Oh bother! Viral Winnie-the-Pooh horror film triggers fans
LOS ANGELES — You know him as a cute, cuddly bear, but Winnie the Pooh is about to receive a terrifying makeover as the knife-wielding villain of a blood-drenched new slasher film — no joke.
Pooh’s shocking reinvention — which hits US theaters next Wednesday and has already provoked death threats from enraged fans — could break box-office records and test the limits of intellectual property law.
“Look, this is mental,” said Rhys Frake-Waterfield, the 31-year-old director of Winnie-the-Pooh: Blood and Honey.
“I’ve had petitions to stop it. I’ve had death threats. I’ve had people saying they called the police,” he told AFP.
While Pooh, Piglet and Eeyore’s family-friendly big-screen adventures have been licensed to Disney for decades, the copyright on the first A.A. Milne books recently expired — and Frake-Waterfield’s tiny British indie studio pounced on the opportunity.
The first images of Blood and Honey, in which a sinister, human-sized Pooh and Piglet hovered menacingly behind a young woman relaxing in a hot tub, quickly went viral last year.
Now the live-action film — made on a shoestring budget of less than $250,000 — is set for a major global theatrical release.
It is already out in Mexico, where it has made nearly $1 million in two weeks. Frake-Waterfield originally hoped his film “might do a mini-theatrical run in certain areas.”
He now believes it could achieve the highest “budget-to-box office ratio” since Paranormal Activity, the $15,000 film that launched a near $1 billion franchise over a decade ago. “I really believed in the idea. Other people didn’t... and now it’s doing all right,” he joked.

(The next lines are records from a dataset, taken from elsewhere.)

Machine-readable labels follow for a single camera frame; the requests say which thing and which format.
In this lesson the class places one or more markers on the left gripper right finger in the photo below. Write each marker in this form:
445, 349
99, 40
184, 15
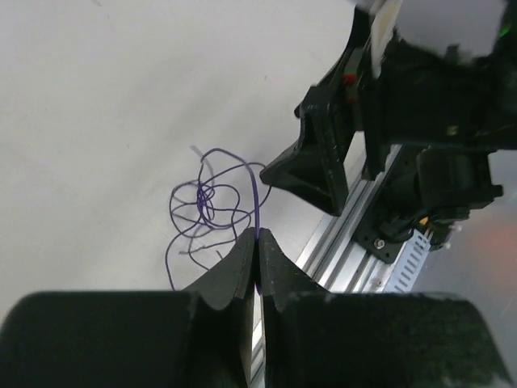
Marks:
316, 338

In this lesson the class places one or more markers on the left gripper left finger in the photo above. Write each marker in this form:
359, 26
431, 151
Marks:
197, 337

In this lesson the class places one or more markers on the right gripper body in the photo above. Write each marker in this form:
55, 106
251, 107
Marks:
414, 96

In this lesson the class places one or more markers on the aluminium mounting rail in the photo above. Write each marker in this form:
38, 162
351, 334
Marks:
331, 260

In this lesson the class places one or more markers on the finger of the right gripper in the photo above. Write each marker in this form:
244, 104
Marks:
312, 168

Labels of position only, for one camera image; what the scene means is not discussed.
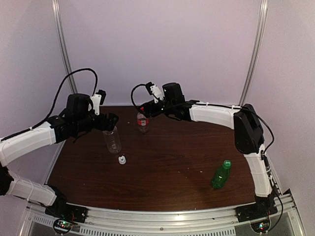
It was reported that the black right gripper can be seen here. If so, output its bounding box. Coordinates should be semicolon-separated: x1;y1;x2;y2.
139;99;176;118

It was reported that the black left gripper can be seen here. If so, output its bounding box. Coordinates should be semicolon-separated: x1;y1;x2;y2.
74;112;118;133

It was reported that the red label water bottle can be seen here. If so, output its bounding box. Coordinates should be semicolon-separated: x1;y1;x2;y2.
137;113;149;133

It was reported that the clear plastic bottle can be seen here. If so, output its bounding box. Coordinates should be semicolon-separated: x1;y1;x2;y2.
102;126;122;154

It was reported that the white flip bottle cap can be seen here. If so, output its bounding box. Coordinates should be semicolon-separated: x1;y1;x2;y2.
118;155;126;165

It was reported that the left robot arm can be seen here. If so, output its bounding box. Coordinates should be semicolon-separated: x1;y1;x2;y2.
0;90;119;218

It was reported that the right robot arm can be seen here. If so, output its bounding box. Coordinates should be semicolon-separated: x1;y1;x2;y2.
141;82;275;217

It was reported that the green plastic bottle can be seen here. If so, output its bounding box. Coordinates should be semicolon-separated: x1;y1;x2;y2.
211;165;231;189

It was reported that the left circuit board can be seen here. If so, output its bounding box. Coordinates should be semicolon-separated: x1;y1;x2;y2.
53;219;73;234

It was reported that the circuit board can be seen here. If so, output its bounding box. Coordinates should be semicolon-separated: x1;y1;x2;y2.
251;219;271;234
53;219;73;234

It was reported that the right circuit board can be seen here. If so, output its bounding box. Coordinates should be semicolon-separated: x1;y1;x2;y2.
251;219;271;234

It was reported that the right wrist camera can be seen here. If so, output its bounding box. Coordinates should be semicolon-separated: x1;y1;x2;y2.
145;82;164;103

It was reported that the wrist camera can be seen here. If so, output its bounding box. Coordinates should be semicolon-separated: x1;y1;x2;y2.
145;82;164;103
88;89;106;116

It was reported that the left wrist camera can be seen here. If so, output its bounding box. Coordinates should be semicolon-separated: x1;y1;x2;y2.
88;89;106;116

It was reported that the right black braided cable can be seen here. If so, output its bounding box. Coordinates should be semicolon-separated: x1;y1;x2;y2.
130;83;148;113

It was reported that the black braided cable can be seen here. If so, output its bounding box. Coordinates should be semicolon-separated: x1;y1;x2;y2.
130;83;148;113
29;69;99;128

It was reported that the left black braided cable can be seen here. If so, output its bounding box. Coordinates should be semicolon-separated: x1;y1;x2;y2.
29;69;99;128

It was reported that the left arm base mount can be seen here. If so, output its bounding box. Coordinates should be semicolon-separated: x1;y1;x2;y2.
45;186;88;223

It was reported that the left aluminium frame post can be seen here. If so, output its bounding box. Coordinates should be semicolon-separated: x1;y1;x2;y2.
51;0;77;94

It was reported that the aluminium frame post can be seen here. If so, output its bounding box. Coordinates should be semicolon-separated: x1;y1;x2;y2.
51;0;77;94
239;0;268;106

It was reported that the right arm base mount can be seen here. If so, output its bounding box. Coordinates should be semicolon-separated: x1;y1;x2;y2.
236;194;278;223

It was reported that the right aluminium frame post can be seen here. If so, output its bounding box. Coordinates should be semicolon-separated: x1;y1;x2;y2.
239;0;268;106

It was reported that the front aluminium rail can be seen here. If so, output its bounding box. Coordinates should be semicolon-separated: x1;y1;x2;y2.
24;194;301;236

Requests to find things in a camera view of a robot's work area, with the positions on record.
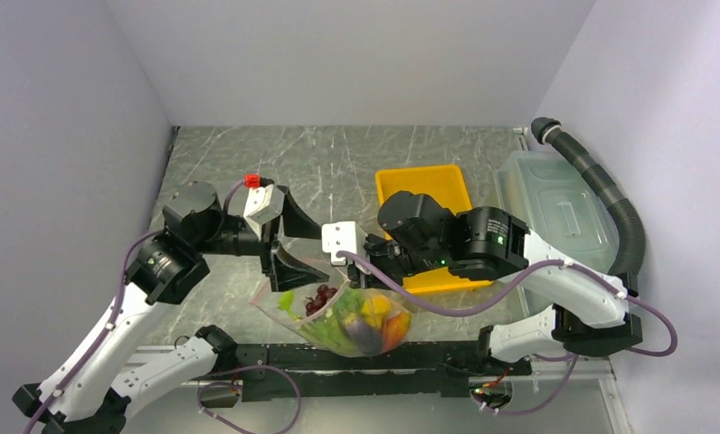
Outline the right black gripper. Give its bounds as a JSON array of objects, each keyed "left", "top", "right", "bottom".
[{"left": 346, "top": 232, "right": 448, "bottom": 293}]

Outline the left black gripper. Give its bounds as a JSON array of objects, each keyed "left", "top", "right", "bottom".
[{"left": 194, "top": 186, "right": 328, "bottom": 290}]

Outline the yellow banana bunch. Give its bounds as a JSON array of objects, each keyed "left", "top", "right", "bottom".
[{"left": 361, "top": 295, "right": 392, "bottom": 329}]

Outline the dark red grape bunch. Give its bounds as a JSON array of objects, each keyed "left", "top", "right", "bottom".
[{"left": 304, "top": 285, "right": 337, "bottom": 316}]

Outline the clear zip top bag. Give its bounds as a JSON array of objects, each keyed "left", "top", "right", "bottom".
[{"left": 251, "top": 278, "right": 412, "bottom": 358}]

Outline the celery stalk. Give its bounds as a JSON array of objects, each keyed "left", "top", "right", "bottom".
[{"left": 277, "top": 289, "right": 361, "bottom": 356}]

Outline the orange red fruit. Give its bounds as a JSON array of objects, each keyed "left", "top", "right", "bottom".
[{"left": 382, "top": 311, "right": 412, "bottom": 353}]

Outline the purple eggplant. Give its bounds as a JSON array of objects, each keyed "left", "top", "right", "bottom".
[{"left": 341, "top": 316, "right": 383, "bottom": 355}]

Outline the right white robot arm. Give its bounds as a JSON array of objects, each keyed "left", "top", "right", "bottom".
[{"left": 323, "top": 191, "right": 643, "bottom": 375}]

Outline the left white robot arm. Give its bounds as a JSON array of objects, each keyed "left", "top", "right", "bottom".
[{"left": 13, "top": 175, "right": 328, "bottom": 433}]

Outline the clear plastic storage box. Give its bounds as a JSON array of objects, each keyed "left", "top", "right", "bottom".
[{"left": 495, "top": 151, "right": 628, "bottom": 328}]

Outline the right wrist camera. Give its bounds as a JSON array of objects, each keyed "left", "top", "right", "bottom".
[{"left": 321, "top": 221, "right": 368, "bottom": 267}]

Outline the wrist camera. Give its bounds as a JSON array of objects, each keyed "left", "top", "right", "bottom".
[
  {"left": 242, "top": 175, "right": 284, "bottom": 238},
  {"left": 321, "top": 221, "right": 368, "bottom": 267}
]

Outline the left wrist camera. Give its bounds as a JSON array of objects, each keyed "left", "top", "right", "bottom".
[{"left": 242, "top": 175, "right": 284, "bottom": 238}]

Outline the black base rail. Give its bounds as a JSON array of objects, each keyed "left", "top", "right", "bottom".
[{"left": 174, "top": 338, "right": 532, "bottom": 403}]

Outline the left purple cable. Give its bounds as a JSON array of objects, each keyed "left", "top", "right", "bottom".
[{"left": 23, "top": 179, "right": 302, "bottom": 434}]

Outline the purple cable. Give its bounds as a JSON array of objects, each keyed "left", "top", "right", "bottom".
[
  {"left": 23, "top": 179, "right": 302, "bottom": 434},
  {"left": 336, "top": 250, "right": 678, "bottom": 418}
]

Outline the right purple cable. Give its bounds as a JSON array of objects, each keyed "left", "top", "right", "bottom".
[{"left": 336, "top": 250, "right": 678, "bottom": 418}]

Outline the black corrugated hose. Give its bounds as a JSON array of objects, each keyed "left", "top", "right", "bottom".
[{"left": 530, "top": 117, "right": 647, "bottom": 279}]

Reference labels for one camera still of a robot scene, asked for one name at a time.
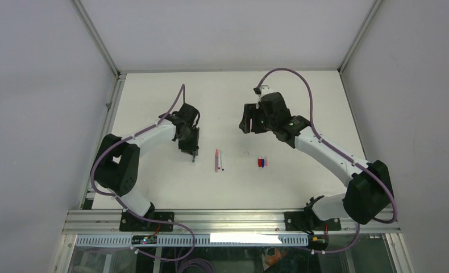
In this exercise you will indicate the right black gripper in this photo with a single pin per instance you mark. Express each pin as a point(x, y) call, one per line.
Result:
point(251, 111)

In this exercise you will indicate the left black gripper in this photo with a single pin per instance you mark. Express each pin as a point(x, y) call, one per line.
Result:
point(192, 148)

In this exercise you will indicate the pink pen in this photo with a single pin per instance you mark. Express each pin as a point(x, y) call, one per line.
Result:
point(216, 163)

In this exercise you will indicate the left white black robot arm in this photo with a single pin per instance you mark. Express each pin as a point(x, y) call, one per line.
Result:
point(116, 165)

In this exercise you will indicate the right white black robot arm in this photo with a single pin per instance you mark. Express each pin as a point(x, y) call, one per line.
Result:
point(368, 186)

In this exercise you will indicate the blue tipped white pen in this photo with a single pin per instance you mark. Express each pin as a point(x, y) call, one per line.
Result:
point(223, 168)

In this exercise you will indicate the orange object below table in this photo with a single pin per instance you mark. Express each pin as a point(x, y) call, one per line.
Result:
point(273, 255)

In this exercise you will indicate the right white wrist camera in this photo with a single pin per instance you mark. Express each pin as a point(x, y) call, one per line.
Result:
point(262, 90)

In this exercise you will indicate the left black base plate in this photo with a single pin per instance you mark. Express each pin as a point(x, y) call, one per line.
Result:
point(130, 223)

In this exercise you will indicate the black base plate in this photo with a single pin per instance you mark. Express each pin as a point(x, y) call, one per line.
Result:
point(130, 223)
point(307, 222)

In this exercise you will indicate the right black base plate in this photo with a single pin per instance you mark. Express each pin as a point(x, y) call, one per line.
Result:
point(307, 222)

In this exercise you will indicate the white slotted cable duct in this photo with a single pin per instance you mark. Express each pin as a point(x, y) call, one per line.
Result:
point(186, 240)

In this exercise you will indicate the aluminium front rail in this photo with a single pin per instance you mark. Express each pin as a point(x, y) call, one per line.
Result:
point(265, 221)

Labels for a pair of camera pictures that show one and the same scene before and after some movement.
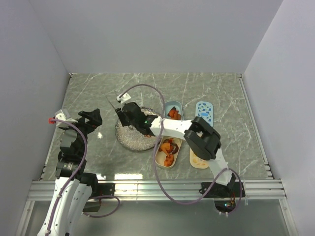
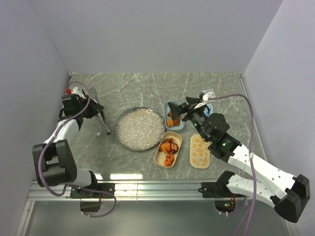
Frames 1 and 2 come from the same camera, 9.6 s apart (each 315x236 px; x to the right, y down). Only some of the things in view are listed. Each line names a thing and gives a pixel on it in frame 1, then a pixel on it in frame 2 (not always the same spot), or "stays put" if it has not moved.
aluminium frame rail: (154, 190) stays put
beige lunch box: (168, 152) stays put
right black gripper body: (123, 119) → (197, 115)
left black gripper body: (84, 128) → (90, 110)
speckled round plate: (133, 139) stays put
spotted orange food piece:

Under US law, copyrights expire 95 years after a work is first published. The first Winnie-the-Pooh book came out in 1926. However, there are caveats, especially when a character evolves over time.
Distinctive traits that were added to Pooh in later books or Disney films, such as his red shirt or fondness for playing the game Poohsticks, have not yet entered the public domain. Similarly, Pooh’s friend Tigger did not appear until later books, and so could not appear in Blood and Honey.
And then there is the issue of trademark. Copyrights prevent the unlicensed copying of the creative work itself. They expire after a set time. Trademarks prevent anyone else from making a product that could mislead consumers into thinking it came from the original author. They can be renewed indefinitely.
“You can’t suggest that somehow it’s sponsored by or affiliated or associated with Disney in any way, because Disney still does have robust trademark protection,” said copyright lawyer Aaron J. Moss.
In this instance, the absurdity of making a Pooh horror movie helps the film’s producers. “Simply because it is so un-family friendly, and isn’t anything that (viewers) would expect Disney to have anything to do with, that would make any potential trademark claim much more difficult to assert,” he said.
Frake-Waterfield said there was never any desire to skirt as close to Disney’s Pooh as legally possible. “It’s literally the opposite. I want to go as far away from them as possible,” he said. “I want Winnie the Pooh to be big and menacing and scary and intimidating and horrifying. I don’t want him to be small and cuddly and cute.”
In the film, Pooh and Piglet have been left infuriated, abandoned and feral by the departure of Christopher Robin — now a young adult — and go on a murderous rampage.
An AFP reporter at a screening in Mexico City this week said many audience members appeared to be leaving the theater disappointed. But neither the plot nor critical response are likely to matter much.
Hype around the movie is so substantial that Frake-Waterfield is already preparing a sequel — as well as horror movies based on Bambi and Peter Pan books.